Brendan Kobayashi Chou, Andrew Lewis-Pye, Patrick O'Grady
Achieving low-latency consensus in geographically distributed systems remains a key challenge for blockchain and distributed database applications. To this end, there has been significant recent interest in State-Machine-Replication (SMR) protocols that achieve 2-round finality under the assumption that $5f+1\leq n$, where $n$ is the number of processors and $f$ bounds the number of processors that may exhibit Byzantine faults. In these protocols, instructions are organised into views, each led by a different designated leader, and 2-round finality means that a leader's proposal can be finalised after just a single round of voting, meaning two rounds overall (one round for the proposal and one for voting).

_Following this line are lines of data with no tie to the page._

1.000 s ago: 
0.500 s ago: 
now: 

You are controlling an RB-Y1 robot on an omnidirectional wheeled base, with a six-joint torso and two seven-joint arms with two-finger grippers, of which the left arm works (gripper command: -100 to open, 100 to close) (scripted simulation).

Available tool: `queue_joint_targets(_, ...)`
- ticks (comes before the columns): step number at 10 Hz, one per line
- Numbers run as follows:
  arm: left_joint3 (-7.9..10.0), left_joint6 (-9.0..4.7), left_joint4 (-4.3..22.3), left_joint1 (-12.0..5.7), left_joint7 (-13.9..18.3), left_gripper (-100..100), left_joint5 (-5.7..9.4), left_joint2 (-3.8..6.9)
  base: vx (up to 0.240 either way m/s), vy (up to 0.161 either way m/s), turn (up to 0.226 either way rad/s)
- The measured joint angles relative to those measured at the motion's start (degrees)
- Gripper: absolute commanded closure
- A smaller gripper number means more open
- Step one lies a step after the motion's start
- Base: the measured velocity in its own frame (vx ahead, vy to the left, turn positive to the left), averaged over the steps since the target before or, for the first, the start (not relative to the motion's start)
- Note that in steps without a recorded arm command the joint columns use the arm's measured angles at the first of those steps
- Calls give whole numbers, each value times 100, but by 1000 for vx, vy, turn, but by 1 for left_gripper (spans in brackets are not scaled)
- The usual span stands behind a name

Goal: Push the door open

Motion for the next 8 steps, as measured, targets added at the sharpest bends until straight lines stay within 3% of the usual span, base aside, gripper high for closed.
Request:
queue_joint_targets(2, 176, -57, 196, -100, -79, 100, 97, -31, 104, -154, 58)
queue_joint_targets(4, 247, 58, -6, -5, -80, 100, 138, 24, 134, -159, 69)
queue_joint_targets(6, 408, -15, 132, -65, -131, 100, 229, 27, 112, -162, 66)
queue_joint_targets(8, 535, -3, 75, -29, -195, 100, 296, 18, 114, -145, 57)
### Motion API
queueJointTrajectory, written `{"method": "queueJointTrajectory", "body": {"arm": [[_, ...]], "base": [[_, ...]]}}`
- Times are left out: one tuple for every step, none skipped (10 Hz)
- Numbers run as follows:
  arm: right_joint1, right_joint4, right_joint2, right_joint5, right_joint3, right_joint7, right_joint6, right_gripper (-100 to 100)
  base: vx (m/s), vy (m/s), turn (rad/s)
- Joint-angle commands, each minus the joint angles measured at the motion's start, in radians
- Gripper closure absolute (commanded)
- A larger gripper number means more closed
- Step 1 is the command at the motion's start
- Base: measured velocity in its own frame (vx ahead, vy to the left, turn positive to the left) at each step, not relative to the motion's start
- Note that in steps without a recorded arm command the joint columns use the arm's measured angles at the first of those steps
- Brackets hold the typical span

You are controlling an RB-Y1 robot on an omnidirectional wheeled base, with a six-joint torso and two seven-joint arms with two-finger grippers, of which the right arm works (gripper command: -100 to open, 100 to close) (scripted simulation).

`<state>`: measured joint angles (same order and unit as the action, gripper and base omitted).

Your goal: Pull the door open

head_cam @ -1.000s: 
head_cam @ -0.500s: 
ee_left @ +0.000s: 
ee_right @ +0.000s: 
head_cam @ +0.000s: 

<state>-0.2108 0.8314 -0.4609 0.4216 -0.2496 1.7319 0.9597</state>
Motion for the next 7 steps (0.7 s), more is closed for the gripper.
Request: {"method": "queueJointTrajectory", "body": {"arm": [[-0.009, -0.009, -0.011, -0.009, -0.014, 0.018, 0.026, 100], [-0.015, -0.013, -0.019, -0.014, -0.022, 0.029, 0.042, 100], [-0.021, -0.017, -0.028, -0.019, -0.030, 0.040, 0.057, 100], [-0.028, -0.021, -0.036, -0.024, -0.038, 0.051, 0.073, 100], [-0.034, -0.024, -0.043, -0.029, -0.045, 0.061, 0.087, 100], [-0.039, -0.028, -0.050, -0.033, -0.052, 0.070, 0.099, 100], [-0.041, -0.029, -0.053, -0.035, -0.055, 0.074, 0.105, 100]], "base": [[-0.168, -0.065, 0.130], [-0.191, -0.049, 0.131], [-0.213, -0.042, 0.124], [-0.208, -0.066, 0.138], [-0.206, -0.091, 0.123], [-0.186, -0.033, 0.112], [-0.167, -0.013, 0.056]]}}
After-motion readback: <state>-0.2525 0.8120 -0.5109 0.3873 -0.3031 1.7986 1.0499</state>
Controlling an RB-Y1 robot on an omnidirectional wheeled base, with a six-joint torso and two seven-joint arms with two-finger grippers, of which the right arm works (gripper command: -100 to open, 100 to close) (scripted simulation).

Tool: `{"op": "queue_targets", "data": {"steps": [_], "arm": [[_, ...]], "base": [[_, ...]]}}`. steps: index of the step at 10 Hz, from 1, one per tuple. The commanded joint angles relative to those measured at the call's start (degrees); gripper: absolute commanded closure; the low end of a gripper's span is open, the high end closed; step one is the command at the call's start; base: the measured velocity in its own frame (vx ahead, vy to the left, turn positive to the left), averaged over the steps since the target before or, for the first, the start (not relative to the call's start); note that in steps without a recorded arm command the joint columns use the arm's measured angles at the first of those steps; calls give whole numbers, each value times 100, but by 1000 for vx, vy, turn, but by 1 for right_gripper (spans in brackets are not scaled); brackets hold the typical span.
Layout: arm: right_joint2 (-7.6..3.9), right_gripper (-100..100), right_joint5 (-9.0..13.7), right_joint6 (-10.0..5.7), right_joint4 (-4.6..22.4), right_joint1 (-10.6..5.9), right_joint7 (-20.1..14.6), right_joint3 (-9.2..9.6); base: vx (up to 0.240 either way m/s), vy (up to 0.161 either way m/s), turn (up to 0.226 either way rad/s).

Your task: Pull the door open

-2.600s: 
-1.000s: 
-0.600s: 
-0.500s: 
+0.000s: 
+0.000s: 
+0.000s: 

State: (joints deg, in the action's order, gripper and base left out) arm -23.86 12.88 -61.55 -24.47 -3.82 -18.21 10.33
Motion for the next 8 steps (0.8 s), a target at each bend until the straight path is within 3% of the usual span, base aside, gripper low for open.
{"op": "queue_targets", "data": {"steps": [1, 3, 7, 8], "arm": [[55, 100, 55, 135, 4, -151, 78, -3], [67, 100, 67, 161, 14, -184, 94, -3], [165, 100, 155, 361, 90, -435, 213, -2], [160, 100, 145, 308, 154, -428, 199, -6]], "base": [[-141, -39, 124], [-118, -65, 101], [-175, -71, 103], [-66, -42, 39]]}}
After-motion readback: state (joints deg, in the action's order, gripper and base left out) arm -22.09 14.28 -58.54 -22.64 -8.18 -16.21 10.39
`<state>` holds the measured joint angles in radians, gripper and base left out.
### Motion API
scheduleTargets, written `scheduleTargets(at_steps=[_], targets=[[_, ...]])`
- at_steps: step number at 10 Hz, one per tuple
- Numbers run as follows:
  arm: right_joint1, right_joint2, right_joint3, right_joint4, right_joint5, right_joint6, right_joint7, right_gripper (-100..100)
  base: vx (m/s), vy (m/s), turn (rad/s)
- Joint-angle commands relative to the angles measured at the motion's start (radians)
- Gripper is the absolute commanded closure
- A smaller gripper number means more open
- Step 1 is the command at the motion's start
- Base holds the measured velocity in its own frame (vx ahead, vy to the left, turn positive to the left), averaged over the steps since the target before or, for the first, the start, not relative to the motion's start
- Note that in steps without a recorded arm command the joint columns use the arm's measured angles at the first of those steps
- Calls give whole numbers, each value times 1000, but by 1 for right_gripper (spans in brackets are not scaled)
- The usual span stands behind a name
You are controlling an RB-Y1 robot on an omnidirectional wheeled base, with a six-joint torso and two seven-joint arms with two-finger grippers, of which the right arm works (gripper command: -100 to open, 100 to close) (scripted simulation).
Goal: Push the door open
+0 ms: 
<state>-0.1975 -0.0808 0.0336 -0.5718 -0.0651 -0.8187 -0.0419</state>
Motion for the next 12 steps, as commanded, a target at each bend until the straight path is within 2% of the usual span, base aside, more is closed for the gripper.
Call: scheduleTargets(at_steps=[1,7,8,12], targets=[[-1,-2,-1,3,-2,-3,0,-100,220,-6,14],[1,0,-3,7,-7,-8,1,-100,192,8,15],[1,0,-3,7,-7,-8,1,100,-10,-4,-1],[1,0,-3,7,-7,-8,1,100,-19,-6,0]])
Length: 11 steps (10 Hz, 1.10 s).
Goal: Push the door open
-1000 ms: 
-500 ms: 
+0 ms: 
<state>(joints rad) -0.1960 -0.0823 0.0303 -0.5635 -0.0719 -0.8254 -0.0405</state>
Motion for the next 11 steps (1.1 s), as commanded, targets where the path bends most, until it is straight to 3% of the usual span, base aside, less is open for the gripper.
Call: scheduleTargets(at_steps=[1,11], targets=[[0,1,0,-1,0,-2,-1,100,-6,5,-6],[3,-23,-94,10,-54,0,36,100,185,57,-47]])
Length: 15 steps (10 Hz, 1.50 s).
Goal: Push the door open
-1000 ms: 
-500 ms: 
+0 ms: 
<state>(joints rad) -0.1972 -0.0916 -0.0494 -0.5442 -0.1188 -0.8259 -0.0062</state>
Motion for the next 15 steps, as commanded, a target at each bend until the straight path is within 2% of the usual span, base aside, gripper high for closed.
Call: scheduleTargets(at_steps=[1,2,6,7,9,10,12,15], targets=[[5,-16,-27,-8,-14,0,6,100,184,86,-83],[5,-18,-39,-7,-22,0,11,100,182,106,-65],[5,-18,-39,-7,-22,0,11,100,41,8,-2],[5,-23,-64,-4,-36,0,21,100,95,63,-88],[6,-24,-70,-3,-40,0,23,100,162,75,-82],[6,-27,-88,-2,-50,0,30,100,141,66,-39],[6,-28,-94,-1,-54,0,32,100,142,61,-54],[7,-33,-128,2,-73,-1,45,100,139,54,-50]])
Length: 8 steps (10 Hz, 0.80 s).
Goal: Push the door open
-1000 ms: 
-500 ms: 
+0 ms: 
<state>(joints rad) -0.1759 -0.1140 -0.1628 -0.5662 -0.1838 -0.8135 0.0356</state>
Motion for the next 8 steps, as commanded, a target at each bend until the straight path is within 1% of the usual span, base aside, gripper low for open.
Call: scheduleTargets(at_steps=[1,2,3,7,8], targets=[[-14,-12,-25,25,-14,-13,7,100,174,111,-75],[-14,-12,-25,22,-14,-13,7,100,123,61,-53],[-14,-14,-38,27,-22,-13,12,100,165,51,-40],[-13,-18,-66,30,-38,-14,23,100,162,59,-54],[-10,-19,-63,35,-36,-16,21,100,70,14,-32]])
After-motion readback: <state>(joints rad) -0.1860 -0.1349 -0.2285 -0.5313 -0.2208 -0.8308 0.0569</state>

We introduce Minimmit, a Byzantine-fault-tolerant SMR protocol with lower latency than previous 2-round finality approaches. Our key insight is that view progression and transaction finality can operate on different quorum thresholds without compromising safety or liveness. Experiments simulating a globally distributed network of 50 processors, uniformly assigned across ten virtual regions, show that the approach leads to a 23.1% reduction in view latency and a 10.7% reduction in transaction latency compared to the state-of-the-art.